Low magnesium intake by grazing ruminants may occur especially with some grass species early in the growing season, due to seasonally low magnesium concentrations in forage dry matter. Some conserved forages are also low in magnesium and may be conducive to hypomagnesemia.

High potassium intake relative to calcium and magnesium intake may induce hypomagnesemia. A K/(Ca+Mg) charge ratio exceeding 2.2 in forages has been commonly considered a risk factor for grass tetany. Potassium fertilizer application to increase forage production may contribute to an increased K/(Ca+Mg) ratio in forage plants, not only by adding potassium to soil, but also by displacing soil-adsorbed calcium and magnesium by ion exchange, contributing to increased susceptibility of calcium and magnesium to leaching loss from the root zone during rainy seasons. In ruminants, high potassium intake results in decreased absorption of magnesium from the digestive tract.

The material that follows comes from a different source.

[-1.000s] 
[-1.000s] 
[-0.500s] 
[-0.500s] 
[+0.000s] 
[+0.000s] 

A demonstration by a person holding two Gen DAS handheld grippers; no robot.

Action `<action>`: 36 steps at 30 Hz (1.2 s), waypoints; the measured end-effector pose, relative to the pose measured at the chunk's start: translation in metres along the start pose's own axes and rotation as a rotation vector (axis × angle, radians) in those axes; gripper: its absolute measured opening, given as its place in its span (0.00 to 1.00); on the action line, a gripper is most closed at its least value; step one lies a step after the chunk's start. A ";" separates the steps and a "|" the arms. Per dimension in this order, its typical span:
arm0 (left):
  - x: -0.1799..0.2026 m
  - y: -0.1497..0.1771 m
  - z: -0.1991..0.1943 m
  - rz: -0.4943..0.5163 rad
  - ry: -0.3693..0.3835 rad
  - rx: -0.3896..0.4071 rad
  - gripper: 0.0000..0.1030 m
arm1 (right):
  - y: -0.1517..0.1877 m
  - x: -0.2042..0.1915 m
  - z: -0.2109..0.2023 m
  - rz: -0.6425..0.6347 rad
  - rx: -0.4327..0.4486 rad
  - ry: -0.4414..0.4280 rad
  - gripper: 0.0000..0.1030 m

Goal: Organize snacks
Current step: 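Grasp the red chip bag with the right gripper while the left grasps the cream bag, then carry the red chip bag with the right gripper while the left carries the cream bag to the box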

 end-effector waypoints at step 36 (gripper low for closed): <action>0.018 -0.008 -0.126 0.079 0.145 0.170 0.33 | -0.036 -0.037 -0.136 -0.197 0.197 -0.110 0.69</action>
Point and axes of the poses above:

Trans-aconitate, which accumulates in some grasses, can be a risk factor for hypomagnesemia in grazing ruminants. (Tetany has been induced in cattle by administration of trans-aconitate and KCl, where the amount of KCl used was, by itself, insufficient to induce tetany.) Relatively high levels of trans-aconitate have been found in several forage species on rangeland sites conducive to hypomagnesemia. Although at least one rumen organism converts trans-aconitate to acetate, other rumen organisms convert trans-aconitate to tricarballylate, which complexes with magnesium. Using rats as an animal model, oral administration of tricarballylate has been shown to reduce an animal's magnesium retention. Potassium fertilizer application results in increased concentration of aconitic acid in some grass species.

== Treatment ==
The affected animal is left in the pasture and treated with an intravenous solution of calcium and magnesium. A subcutaneous injection of an epsomite solution can also be used.

== Epidemiology ==
In Northern Europe, the disease occurs after winter housing. But in Australia and New Zealand, where the cows are not housed, the disease occurs in similar conditions, when the animal enters lush, grass-dominant pastures. In North America, grass tetany occurs most commonly when range stock are moved onto lush early pasture or when housed stock are turned out onto such pasture in the spring. A second high-risk period may occur in the fall. Although cereal grasses (e.g. winter wheat) and crested wheatgrass may be especially conducive to grass tetany, the problem can also occur with several other grass species. "Winter tetany" may occur with some silages, low-magnesium grass hays, or corn stover.